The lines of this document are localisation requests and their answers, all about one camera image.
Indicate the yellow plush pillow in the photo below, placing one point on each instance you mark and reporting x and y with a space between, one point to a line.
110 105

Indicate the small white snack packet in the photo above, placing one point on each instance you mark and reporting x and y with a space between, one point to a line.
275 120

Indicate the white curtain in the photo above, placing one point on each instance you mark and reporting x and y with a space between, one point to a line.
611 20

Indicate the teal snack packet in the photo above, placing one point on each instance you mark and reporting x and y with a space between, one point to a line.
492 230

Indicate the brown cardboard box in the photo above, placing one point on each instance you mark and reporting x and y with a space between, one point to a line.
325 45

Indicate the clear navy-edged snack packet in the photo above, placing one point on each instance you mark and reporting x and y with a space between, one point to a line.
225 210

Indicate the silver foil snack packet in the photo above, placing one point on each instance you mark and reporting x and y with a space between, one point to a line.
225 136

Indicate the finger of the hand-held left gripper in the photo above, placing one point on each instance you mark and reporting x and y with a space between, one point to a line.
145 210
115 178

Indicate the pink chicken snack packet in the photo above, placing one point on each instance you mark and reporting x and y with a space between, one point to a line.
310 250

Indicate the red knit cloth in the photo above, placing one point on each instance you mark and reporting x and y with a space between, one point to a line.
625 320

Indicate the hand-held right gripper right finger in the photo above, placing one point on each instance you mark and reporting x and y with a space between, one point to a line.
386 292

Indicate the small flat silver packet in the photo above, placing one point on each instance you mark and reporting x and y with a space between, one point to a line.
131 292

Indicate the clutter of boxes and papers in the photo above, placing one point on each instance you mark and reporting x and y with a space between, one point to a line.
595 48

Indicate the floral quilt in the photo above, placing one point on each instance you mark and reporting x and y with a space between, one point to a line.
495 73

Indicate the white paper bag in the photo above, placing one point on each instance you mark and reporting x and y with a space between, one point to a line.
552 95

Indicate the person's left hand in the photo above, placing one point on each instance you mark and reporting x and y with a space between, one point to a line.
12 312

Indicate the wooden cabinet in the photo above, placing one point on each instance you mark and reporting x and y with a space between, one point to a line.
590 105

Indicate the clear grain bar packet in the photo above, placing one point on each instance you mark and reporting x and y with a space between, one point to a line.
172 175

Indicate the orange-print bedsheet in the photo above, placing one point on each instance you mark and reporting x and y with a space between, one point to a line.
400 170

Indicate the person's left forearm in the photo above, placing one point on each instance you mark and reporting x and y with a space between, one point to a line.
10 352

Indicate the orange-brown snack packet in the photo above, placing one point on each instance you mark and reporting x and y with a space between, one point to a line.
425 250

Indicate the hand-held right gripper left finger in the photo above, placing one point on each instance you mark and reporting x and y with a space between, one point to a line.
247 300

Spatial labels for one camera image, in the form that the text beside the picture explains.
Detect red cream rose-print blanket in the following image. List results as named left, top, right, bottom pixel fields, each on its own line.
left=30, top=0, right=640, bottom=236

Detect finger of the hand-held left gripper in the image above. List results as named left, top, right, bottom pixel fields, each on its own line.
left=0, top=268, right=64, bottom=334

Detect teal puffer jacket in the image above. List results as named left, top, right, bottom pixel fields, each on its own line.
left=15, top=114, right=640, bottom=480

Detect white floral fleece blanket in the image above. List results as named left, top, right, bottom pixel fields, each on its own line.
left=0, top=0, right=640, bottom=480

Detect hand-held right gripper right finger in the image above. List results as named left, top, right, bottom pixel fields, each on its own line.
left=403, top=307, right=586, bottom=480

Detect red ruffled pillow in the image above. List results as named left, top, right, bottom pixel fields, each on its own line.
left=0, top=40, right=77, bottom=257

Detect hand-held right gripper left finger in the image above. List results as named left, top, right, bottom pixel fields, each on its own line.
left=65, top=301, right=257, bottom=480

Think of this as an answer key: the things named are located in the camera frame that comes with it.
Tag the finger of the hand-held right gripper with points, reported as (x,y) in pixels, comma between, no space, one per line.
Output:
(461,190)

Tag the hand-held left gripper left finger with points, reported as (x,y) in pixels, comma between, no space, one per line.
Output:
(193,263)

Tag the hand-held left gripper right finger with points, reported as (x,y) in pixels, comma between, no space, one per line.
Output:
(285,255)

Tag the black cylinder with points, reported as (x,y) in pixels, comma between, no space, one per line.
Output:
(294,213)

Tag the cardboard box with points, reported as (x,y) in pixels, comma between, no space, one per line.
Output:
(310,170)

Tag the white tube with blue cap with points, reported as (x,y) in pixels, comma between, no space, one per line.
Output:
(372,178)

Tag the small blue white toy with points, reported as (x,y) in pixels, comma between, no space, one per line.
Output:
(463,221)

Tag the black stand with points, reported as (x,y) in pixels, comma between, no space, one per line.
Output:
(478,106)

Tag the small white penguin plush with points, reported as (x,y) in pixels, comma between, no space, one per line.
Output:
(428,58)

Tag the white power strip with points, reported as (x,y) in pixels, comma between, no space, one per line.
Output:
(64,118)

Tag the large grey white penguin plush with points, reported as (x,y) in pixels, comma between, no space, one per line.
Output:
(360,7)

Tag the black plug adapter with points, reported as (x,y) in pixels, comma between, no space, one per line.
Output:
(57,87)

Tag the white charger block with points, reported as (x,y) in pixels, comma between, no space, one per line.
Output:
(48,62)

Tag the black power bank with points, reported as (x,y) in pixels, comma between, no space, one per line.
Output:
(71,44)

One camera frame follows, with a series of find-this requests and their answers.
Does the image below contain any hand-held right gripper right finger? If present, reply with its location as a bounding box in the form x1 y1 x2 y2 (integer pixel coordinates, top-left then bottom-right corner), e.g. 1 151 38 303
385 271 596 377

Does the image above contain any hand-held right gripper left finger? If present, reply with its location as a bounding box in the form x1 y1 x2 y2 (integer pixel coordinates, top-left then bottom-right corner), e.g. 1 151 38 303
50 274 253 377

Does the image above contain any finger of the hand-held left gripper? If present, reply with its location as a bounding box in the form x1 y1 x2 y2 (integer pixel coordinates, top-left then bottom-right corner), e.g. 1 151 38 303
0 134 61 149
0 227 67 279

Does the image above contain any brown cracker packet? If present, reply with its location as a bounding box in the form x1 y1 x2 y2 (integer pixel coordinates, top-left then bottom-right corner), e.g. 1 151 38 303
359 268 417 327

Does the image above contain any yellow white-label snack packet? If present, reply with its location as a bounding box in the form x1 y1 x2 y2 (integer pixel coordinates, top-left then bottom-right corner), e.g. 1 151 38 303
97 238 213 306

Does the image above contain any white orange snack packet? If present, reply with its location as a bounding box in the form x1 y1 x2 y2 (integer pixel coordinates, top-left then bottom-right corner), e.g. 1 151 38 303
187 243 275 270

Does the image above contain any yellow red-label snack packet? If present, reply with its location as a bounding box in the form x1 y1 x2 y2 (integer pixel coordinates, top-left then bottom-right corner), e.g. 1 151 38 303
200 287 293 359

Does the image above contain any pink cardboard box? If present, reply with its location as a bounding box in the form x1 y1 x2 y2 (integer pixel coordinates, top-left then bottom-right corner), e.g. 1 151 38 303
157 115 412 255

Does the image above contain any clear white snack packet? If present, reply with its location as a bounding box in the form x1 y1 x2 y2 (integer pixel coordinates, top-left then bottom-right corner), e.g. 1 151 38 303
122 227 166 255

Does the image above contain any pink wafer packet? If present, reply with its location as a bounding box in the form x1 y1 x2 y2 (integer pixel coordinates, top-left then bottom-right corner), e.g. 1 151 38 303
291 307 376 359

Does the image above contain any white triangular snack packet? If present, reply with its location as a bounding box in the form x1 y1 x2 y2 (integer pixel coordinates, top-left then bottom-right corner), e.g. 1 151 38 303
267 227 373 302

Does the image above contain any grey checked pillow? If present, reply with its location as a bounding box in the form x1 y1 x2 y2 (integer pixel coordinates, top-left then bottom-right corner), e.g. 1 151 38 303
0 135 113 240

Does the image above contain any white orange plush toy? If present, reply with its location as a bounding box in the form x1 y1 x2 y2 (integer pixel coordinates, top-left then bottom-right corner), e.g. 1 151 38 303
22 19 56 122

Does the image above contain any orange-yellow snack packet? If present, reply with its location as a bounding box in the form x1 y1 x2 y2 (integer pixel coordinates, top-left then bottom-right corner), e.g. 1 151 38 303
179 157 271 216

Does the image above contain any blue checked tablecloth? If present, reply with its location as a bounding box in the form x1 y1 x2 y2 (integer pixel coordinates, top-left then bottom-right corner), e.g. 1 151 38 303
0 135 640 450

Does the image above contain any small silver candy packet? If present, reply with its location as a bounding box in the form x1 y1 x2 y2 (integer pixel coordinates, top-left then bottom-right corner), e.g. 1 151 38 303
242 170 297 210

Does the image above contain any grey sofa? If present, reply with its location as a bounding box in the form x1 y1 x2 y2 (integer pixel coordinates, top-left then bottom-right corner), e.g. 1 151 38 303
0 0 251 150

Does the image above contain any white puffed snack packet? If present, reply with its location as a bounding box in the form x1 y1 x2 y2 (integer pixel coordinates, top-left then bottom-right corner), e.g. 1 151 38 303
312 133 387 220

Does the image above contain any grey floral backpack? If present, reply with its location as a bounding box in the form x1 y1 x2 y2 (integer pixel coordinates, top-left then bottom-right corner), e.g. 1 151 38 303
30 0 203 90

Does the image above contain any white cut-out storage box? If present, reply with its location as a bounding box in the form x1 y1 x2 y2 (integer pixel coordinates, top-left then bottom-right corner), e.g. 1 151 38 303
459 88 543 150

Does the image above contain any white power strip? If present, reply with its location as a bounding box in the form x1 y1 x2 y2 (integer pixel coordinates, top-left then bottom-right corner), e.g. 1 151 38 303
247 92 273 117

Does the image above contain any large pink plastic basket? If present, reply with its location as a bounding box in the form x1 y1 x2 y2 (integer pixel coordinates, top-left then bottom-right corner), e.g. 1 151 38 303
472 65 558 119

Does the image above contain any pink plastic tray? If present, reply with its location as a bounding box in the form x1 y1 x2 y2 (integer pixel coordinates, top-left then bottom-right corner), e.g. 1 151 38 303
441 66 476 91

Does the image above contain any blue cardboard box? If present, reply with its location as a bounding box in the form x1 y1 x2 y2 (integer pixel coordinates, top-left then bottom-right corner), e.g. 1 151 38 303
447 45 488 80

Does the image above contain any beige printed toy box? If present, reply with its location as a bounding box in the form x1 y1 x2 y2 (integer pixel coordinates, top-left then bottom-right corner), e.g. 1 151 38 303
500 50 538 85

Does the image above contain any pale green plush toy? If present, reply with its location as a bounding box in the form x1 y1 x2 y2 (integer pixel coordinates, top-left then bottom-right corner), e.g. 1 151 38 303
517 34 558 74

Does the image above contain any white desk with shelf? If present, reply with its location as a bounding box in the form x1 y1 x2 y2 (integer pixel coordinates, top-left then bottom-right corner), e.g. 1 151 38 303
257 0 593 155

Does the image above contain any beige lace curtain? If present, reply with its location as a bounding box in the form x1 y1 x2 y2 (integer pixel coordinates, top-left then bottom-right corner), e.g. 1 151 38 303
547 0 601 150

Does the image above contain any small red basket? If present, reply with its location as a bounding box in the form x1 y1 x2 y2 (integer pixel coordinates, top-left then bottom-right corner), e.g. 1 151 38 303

:: The task ::
If a line of the data contains the word "that", count it; say how many such lines there are and nothing else.

:: Answer for this exercise ::
2